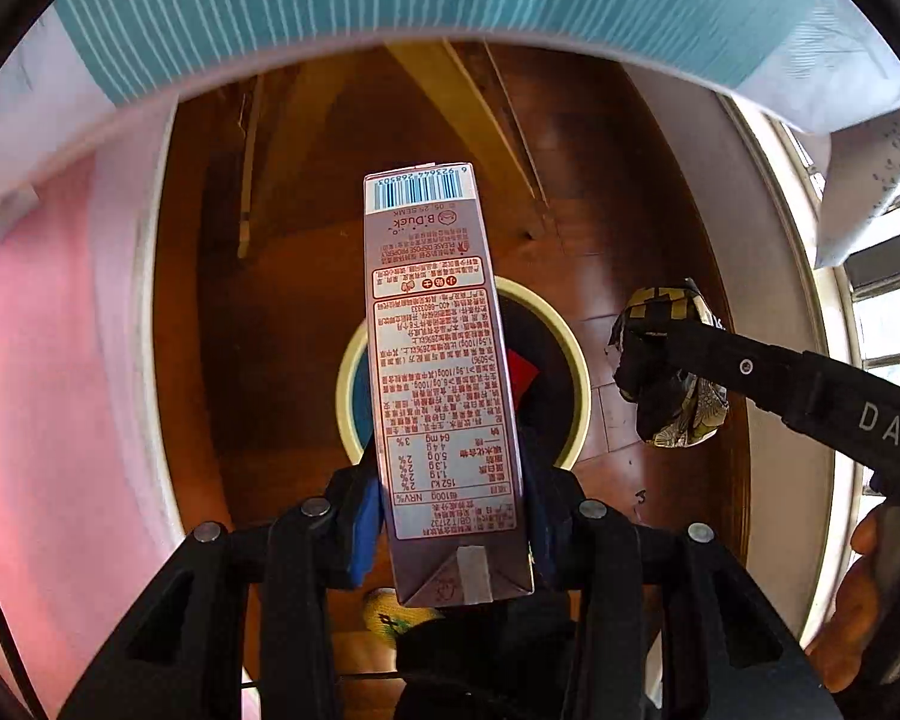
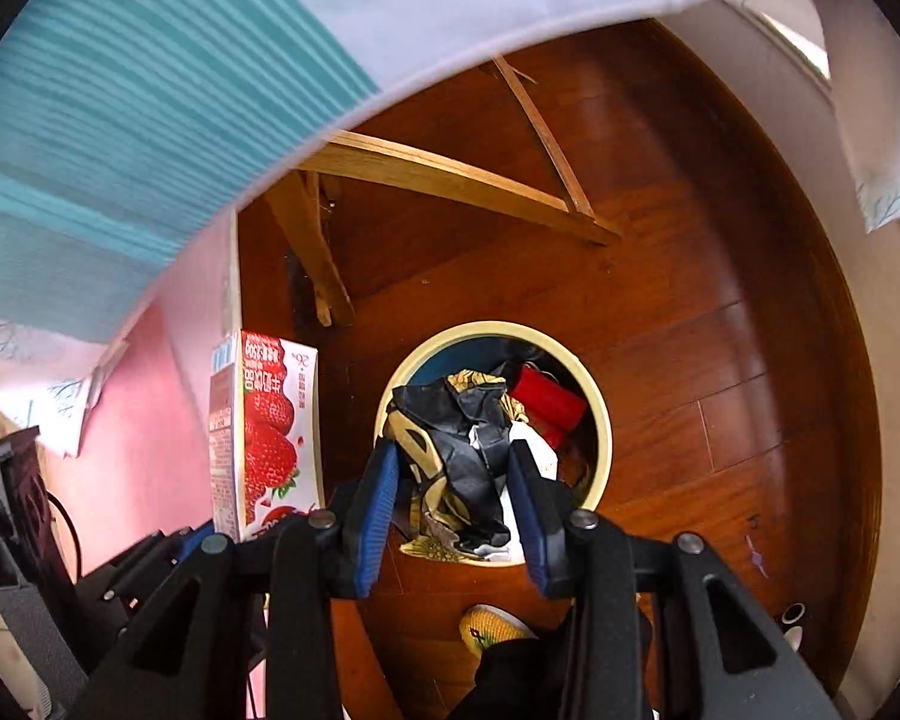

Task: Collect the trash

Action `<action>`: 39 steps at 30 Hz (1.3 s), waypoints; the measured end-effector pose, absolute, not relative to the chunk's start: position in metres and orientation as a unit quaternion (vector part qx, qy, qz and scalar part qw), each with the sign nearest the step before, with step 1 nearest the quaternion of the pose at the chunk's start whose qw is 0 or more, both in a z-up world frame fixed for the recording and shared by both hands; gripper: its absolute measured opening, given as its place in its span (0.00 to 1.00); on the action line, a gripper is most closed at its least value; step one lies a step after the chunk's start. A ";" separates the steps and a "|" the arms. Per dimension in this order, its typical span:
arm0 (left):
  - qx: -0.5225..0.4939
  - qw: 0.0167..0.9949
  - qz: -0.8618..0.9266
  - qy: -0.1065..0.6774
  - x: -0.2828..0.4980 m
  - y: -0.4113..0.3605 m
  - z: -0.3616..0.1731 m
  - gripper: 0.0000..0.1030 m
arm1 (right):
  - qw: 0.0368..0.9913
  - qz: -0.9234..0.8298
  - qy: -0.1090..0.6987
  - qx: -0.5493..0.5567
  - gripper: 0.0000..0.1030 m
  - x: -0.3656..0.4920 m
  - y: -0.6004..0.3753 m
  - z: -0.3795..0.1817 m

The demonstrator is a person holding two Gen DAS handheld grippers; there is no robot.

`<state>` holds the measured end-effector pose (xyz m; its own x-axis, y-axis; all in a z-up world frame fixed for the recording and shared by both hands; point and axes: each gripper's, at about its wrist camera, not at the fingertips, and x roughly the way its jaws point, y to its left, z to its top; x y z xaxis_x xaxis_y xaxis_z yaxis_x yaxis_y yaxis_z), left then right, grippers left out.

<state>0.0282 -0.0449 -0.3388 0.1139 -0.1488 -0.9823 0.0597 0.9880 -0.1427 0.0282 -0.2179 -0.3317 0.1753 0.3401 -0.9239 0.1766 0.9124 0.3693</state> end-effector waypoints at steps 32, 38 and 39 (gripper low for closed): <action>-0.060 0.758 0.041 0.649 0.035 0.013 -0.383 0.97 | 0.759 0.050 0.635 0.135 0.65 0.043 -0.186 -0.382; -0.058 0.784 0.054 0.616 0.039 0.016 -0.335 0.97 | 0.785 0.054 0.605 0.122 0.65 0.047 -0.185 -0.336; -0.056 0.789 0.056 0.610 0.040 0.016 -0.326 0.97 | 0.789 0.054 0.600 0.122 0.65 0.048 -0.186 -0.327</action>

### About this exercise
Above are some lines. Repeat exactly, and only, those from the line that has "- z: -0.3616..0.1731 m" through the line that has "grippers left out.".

### The answer
  - z: -0.3616..0.1731 m
  - gripper: 0.0000..0.1030 m
arm1 (right):
  - qw: 0.0368..0.9913
  - qz: -0.9234..0.8298
  - qy: -0.1090..0.6987
  - qx: -0.5493..0.5567
  - gripper: 0.0000..0.1030 m
  - x: -0.3656..0.4920 m
  - y: -0.6004..0.3753 m
  - z: -0.3795..0.1817 m

The demonstrator is a person holding two Gen DAS handheld grippers; there is no robot.

`<state>` holds the measured end-effector pose (xyz m; its own x-axis, y-axis; all in a z-up world frame fixed for the recording and shared by both hands; point and axes: each gripper's, at about its wrist camera, not at the fingertips, and x roughly the way its jaws point, y to its left, z to its top; x y z xaxis_x xaxis_y xaxis_z yaxis_x yaxis_y yaxis_z), left then right, grippers left out.

This exercise requires nothing more.